Task prompt
Bring together copies of the lines in the data below that contain the word "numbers".

Task input
....

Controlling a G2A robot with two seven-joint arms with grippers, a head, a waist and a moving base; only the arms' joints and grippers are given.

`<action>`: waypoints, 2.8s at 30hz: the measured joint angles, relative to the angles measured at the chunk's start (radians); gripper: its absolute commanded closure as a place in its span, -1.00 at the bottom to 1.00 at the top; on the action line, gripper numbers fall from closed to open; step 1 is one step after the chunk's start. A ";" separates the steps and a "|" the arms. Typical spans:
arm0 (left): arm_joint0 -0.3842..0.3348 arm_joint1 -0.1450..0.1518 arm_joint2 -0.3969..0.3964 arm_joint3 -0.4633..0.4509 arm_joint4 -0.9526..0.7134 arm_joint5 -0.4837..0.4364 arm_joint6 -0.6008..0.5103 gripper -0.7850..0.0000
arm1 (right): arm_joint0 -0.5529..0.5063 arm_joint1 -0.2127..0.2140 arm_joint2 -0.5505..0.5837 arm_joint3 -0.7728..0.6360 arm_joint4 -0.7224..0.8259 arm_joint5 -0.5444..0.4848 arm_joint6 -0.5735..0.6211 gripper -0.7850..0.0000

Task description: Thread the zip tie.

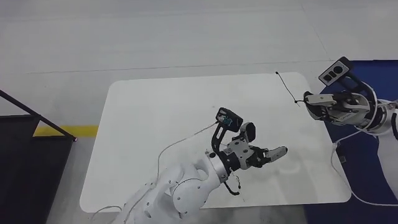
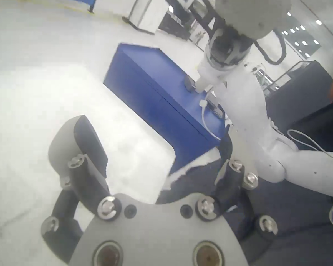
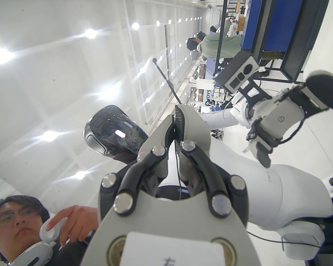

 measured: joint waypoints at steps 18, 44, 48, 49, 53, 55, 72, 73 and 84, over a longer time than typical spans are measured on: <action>0.017 -0.049 0.047 0.012 -0.098 -0.067 0.299 -1.00 | -0.063 -0.009 -0.019 -0.056 -0.022 -0.082 -0.043 1.00; 0.041 -0.097 -0.035 0.025 -0.068 -0.041 0.312 -0.72 | -0.090 -0.011 -0.021 -0.077 -0.034 -0.103 -0.049 1.00; 0.059 -0.098 -0.036 0.020 -0.060 -0.056 0.296 -0.58 | -0.090 -0.011 -0.021 -0.077 -0.034 -0.103 -0.049 1.00; 0.062 -0.099 -0.036 0.020 -0.059 -0.059 0.296 -0.55 | -0.090 -0.011 -0.021 -0.077 -0.034 -0.103 -0.049 1.00; 0.057 -0.108 -0.033 0.028 -0.076 -0.073 0.301 0.02 | -0.090 -0.011 -0.021 -0.077 -0.034 -0.103 -0.049 1.00; 0.049 -0.113 -0.032 0.035 -0.080 -0.074 0.302 0.07 | -0.090 -0.011 -0.021 -0.077 -0.034 -0.103 -0.049 1.00; 0.049 -0.135 -0.042 0.045 -0.068 -0.099 0.288 0.22 | -0.090 -0.011 -0.021 -0.077 -0.034 -0.103 -0.049 1.00; 0.051 -0.135 -0.043 0.044 -0.066 -0.104 0.288 0.22 | -0.090 -0.011 -0.021 -0.077 -0.034 -0.103 -0.049 1.00; 0.070 -0.142 -0.051 0.037 -0.050 -0.132 0.281 0.50 | -0.090 -0.011 -0.021 -0.077 -0.034 -0.103 -0.049 1.00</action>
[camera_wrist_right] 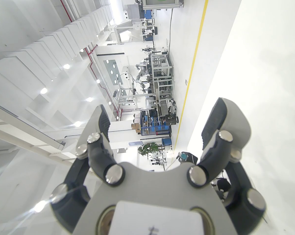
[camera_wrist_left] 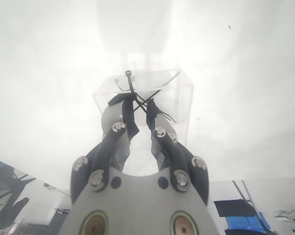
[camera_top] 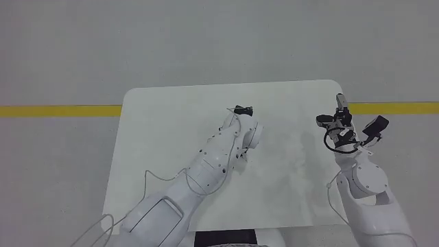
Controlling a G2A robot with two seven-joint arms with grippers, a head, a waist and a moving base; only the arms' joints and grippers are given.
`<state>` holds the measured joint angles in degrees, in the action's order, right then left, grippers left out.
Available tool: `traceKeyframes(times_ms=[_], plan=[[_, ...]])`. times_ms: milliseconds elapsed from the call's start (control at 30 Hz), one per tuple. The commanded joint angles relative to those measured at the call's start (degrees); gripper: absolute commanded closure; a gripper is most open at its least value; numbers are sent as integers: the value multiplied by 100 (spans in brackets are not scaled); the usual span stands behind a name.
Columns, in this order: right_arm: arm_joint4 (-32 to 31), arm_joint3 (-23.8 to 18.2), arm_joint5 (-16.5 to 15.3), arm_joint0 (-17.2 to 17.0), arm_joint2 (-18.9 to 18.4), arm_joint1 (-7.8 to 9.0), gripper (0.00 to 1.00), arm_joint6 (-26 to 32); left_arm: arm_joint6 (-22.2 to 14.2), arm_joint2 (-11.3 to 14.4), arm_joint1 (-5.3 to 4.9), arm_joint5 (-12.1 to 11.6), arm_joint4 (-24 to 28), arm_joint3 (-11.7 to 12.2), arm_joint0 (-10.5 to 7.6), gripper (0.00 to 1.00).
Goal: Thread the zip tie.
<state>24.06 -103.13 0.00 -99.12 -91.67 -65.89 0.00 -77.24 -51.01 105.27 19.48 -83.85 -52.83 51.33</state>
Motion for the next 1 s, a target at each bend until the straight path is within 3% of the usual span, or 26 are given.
traceKeyframes(times_ms=[0,133,300,400,600,733,967], plan=[[0,0,0,0,0,0,0,0,31,-7,3,0,51,39,-25,92],[0,0,0,0,0,0,0,0,70,-1,6,0,118,106,-67,100],[0,0,0,0,0,0,0,0,79,-1,-4,0,175,124,-95,100],[0,0,0,0,0,0,0,0,21,-11,-24,0,161,14,-89,100],[0,0,0,0,0,0,0,0,-145,-104,-113,-89,87,-481,58,100],[0,0,0,0,0,0,0,0,-241,-189,-203,-243,-4,-982,279,100],[0,0,0,0,0,0,0,0,-241,-397,-348,-596,125,-1634,615,100]])
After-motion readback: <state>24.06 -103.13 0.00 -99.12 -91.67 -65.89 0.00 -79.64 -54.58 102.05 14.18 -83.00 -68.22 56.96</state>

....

Solution to the problem
`<action>`: waypoints, 2.8s at 30hz: the measured joint angles, relative to the angles measured at the chunk's start (radians); gripper: its absolute commanded closure as a place in its span, -1.00 at the bottom to 1.00 at the top; on the action line, gripper numbers fall from closed to open; step 1 is one step after the chunk's start. A ";" separates the steps and a "|" the arms. Typical spans:
Available tool: `traceKeyframes(times_ms=[_], plan=[[_, ...]])`. times_ms: milliseconds elapsed from the call's start (control at 30 Hz), one per tuple. The commanded joint angles relative to those measured at the call's start (degrees); gripper: absolute commanded closure; a gripper is most open at its least value; numbers are sent as integers: the value multiplied by 100 (spans in brackets are not scaled); the usual span stands behind a name.

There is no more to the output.